🔎 All NSCLC neoadjuvant IO models had high bias risk
🔎 All NSCLC neoadjuvant IO models had high bias risk
A systematic review and meta-analysis of 17 studies covering 44 machine learning models for predicting neoadjuvant immunotherapy response in resectable Non-Small Cell Lung Cancer (NSCLC) found that all models had high risk of bias, even though internal validation performance was moderately strong (pooled AUC 0.786; external AUC 0.760). In the study, 89% of models were rated relatively low quality, with common flaws in sample size, missing-data handling, and validation methods.
Why It Matters To Your Practice
These tools may look promising on paper, but weak methodology can inflate performance and limit bedside reliability.
If you are evaluating AI for neoadjuvant decision support, model governance matters as much as AUC.

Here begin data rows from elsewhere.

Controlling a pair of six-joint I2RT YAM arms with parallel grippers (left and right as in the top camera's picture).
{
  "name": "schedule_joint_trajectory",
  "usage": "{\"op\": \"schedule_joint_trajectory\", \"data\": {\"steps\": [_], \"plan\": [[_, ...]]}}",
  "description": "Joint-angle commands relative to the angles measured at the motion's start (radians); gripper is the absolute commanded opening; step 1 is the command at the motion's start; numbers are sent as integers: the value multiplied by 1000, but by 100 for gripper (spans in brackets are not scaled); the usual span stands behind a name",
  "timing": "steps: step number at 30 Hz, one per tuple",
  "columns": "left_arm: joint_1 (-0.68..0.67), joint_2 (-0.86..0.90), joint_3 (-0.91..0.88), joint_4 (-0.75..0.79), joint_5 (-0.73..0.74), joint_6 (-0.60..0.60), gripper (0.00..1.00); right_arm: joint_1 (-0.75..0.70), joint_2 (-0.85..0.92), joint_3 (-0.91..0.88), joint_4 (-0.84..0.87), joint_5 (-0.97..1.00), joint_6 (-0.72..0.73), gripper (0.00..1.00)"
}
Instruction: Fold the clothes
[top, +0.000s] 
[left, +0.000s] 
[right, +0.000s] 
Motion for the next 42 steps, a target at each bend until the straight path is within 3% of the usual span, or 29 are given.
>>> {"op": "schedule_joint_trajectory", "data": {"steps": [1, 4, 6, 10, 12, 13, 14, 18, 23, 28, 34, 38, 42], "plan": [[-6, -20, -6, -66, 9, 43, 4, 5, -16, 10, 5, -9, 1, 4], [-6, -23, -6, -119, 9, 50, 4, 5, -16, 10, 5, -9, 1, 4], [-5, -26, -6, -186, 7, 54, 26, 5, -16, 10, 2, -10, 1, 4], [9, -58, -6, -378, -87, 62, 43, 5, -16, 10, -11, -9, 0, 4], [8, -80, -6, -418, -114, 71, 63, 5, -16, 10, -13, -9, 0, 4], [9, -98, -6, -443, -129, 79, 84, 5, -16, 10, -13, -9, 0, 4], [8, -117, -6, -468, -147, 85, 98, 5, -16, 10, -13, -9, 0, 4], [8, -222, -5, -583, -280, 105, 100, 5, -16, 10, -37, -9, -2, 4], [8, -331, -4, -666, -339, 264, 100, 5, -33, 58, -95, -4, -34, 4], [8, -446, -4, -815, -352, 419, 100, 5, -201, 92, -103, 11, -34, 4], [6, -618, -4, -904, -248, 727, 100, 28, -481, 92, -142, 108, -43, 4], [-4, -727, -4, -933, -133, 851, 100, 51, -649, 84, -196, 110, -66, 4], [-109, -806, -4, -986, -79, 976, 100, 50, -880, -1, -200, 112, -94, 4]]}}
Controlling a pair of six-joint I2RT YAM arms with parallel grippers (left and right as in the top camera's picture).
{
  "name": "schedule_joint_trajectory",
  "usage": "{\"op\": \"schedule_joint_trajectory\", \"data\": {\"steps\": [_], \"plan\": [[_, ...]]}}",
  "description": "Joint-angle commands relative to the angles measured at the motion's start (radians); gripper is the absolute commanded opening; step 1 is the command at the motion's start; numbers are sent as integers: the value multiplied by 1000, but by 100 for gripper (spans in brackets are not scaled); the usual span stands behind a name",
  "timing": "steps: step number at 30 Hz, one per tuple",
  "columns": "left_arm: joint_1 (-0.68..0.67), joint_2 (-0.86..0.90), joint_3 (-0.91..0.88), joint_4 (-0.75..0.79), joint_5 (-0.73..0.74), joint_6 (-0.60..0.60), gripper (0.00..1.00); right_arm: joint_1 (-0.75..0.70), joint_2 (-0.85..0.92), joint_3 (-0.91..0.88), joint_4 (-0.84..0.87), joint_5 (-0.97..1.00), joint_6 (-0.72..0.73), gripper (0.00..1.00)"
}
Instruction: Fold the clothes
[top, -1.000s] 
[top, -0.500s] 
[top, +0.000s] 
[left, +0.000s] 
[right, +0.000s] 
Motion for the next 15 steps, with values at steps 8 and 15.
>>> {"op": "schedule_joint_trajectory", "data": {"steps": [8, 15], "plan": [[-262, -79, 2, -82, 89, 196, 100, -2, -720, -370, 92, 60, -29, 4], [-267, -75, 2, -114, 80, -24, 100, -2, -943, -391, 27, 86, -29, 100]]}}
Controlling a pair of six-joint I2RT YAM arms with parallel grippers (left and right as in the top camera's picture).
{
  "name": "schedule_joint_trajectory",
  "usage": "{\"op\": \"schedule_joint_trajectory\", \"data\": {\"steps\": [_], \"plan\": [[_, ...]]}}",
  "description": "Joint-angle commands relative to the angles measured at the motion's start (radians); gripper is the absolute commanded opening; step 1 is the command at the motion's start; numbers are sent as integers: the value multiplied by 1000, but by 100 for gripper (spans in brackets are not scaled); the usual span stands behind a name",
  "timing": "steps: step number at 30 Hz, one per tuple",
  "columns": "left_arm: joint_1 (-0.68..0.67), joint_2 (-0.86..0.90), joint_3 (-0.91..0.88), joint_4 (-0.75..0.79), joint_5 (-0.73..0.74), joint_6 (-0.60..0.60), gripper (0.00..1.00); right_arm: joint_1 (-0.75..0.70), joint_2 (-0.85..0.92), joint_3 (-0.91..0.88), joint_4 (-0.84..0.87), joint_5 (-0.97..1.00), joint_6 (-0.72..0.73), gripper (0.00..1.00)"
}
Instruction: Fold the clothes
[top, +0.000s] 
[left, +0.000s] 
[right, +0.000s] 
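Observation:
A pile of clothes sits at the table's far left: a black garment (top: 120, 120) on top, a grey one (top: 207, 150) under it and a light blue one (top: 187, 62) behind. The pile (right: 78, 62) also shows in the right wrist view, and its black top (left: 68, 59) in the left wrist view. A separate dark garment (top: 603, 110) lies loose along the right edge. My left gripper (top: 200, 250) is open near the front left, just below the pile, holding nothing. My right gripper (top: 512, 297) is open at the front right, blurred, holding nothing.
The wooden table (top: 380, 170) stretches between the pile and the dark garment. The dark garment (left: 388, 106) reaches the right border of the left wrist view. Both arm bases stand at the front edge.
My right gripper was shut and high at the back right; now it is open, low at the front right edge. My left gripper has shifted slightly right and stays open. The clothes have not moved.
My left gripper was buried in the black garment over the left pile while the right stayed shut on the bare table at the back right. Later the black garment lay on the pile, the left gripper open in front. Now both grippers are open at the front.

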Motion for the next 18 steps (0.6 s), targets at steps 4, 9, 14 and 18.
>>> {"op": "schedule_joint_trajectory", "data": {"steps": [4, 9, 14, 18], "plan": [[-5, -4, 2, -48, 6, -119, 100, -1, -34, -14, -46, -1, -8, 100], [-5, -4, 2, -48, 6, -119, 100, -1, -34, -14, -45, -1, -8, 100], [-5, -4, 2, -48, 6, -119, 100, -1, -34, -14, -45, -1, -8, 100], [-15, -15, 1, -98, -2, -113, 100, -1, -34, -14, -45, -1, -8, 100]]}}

The review suggests current evidence is not yet strong enough to support uncritical adoption in routine surgical or perioperative oncology workflows.
Clinical Implications
Internal validation showed pooled sensitivity of 0.763 and specificity of 0.908, but these estimates came from a limited subset of models.
External validation performance was lower, with pooled AUC 0.760, underscoring the risk of performance drop-off outside the development setting.
SVM had the highest reported AUC (0.841), and non-radiomics models outperformed radiomics models (0.869 vs. 0.775).
Predicted AUC was 0.805 for major pathologic response and 0.761 for pathologic complete response.
Insights
The biggest recurring problems were unreasonable sample size, improper handling of missing data, and flawed validation procedures.
Radiomics reporting quality was inconsistent: among 12 radiomics studies, mean RQS was 14.58, indicating substantial reporting and design gaps.
Applicability was rated good overall, suggesting the main barrier is not clinical relevance but trustworthiness of model development.
The Bottom Line
AI models for predicting neoadjuvant immunotherapy response in resectable NSCLC show signal, but the evidence base is methodologically fragile.
For clinicians interested in how AI will affect practice, this review is a reminder to ask not just how accurate a model is, but how it was built, validated, and tested across settings.
Until stronger external validation and better study design emerge, these models are best viewed as investigational rather than practice-changing.